Initial alphabetical order[edit]

While in Calc put the table in alphabetical order. Alphabetical tables are the easiest to keep up to date longterm. In Calc click on any cell in the column you want to sort the table by. Then click one of the sort options (ascending or descending) from the data menu at the top. Then the table is ready to be copied to tab2wiki to convert to table wikitext. For more info see the initial alphabetical sorting section at Help:Sorting.

Wiki readers can use sort buttons to put data or text columns in ascending or descending order. A fixed row-number column on the left can rank the items in a table whether the items are in ascending or descending order. See Help:Sorting sections on row numbering.

Quickly link long lists of countries[edit]

See this Stack Overflow discussion with examples and pictures. See the answer by Erutan409. It explains how to instantly add [[wikitext brackets]] around all the country names. The example below is for freeware Notepad++. It has Unicode capability, and will work with more languages. The regex code below has also been successfully used in another freeware program, NoteTab Light. It does not have Unicode capability.
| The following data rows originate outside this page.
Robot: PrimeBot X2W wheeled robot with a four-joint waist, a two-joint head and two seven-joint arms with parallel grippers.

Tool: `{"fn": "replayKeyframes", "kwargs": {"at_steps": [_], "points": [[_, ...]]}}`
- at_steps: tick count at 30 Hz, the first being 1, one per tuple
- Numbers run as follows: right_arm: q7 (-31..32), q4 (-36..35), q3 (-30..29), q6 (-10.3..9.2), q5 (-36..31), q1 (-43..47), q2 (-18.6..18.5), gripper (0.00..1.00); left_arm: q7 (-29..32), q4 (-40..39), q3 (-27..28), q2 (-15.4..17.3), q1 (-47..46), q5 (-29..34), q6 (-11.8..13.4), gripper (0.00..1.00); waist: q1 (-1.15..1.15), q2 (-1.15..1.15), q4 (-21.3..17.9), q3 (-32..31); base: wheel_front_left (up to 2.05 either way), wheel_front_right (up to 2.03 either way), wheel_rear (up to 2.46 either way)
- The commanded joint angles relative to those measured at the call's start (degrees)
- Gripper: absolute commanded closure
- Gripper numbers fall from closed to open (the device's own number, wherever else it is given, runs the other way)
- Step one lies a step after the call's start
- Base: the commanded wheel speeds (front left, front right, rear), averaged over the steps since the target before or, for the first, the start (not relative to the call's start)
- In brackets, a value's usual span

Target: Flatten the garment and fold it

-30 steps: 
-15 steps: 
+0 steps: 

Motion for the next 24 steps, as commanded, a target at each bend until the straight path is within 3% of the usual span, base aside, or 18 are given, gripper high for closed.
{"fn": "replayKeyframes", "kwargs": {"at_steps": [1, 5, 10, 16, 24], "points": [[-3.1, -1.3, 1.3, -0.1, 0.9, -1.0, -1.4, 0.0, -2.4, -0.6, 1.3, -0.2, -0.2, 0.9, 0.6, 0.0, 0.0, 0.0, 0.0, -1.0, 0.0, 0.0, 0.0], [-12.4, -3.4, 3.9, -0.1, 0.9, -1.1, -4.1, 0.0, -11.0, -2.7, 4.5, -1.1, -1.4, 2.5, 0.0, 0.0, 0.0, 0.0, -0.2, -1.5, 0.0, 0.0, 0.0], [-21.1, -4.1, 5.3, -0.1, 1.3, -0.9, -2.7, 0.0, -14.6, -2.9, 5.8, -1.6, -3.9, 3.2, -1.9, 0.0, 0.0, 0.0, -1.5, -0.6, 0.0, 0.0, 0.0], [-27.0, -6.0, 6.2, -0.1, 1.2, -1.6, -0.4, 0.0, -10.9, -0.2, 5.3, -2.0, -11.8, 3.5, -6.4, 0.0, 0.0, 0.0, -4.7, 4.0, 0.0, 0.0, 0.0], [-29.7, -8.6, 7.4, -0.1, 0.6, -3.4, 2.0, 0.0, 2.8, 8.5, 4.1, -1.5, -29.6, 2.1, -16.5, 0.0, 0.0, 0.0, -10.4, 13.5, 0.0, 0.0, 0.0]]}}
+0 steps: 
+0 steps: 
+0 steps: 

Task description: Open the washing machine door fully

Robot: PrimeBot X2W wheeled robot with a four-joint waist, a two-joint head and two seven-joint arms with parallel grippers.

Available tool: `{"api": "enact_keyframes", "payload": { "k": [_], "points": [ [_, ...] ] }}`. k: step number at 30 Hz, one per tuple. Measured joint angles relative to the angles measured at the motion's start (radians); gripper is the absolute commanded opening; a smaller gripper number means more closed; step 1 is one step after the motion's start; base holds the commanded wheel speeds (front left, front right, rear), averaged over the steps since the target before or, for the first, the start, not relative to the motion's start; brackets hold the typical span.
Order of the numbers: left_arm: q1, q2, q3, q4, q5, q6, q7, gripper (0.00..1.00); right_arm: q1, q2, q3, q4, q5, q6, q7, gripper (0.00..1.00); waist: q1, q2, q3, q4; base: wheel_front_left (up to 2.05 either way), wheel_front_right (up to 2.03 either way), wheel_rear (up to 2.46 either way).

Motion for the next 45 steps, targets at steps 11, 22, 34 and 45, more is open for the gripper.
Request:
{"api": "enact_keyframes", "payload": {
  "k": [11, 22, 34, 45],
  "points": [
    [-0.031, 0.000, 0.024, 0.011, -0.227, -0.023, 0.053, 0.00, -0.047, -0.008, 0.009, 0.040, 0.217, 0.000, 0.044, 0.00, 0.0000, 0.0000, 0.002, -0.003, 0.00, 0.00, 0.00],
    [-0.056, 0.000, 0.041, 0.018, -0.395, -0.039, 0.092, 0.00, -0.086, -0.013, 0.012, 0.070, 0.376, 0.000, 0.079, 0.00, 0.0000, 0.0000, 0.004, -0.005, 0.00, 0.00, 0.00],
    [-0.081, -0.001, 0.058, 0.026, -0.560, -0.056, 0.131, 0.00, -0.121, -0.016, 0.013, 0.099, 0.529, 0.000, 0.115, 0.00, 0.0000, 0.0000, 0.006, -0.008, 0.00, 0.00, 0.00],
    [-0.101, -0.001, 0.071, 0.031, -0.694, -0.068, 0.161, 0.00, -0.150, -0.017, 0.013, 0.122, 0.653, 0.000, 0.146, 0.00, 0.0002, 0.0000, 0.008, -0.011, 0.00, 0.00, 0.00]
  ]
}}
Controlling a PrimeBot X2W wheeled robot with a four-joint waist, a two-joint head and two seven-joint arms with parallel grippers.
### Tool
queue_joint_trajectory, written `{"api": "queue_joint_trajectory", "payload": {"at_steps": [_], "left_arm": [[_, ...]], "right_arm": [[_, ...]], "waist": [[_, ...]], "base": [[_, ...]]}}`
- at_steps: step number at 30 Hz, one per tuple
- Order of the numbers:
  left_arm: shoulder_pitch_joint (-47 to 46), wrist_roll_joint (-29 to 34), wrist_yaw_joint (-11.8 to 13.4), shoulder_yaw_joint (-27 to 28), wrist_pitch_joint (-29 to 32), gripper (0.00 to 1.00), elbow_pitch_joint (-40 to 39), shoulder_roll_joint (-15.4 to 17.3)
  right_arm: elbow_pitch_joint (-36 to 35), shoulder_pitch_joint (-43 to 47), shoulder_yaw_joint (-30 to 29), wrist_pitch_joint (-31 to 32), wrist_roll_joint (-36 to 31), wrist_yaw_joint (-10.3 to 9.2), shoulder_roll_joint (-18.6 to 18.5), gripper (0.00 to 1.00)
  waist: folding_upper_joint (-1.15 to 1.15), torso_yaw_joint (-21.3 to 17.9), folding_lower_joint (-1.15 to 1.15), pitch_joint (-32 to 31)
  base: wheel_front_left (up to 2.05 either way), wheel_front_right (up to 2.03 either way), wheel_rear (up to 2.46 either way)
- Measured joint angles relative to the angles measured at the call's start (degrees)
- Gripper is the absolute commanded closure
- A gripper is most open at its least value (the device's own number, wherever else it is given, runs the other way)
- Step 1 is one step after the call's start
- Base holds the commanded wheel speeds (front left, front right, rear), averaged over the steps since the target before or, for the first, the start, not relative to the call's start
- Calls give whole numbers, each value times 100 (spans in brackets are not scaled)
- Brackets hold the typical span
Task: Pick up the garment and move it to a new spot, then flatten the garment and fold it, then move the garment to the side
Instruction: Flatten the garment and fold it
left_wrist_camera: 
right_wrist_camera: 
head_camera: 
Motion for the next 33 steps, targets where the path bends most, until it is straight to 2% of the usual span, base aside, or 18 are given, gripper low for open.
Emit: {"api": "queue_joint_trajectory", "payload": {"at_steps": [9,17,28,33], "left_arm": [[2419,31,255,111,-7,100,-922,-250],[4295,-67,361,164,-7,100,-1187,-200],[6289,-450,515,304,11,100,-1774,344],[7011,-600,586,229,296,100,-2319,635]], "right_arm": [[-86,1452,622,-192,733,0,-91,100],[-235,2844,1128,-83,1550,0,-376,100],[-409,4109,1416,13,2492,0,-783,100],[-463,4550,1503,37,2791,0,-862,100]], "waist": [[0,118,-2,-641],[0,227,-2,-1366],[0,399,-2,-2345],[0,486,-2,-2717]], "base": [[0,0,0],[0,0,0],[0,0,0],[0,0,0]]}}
Copy the table wikitext to a Notepad++ page. Go to: Search menu, Replace. Check the boxes for "regular expression" and "wrap around" and "down". Click the mouse cursor at the top of the table wikitext so that all the country names going down the page have brackets added. Copy this regular expression (regex) code to the find and replace forms:

^.*?\|\h*\K(.*?)(?=\h*\|) replace with [[$1]]

Then click "Replace all". Just clicking "Replace" one at a time may not work.

Brackets are added around both ends of country names, including country names consisting of more than one word. It only does this in the first cell of each row. In other words the country names before the first set of double bars in the wikitext for tables in the compact format (one line per table row). This is very useful in Wikipedia tables since it saves a lot of time versus manually linking a couple hundred country names. Some names may be red-linked. They need redirects to the main country name.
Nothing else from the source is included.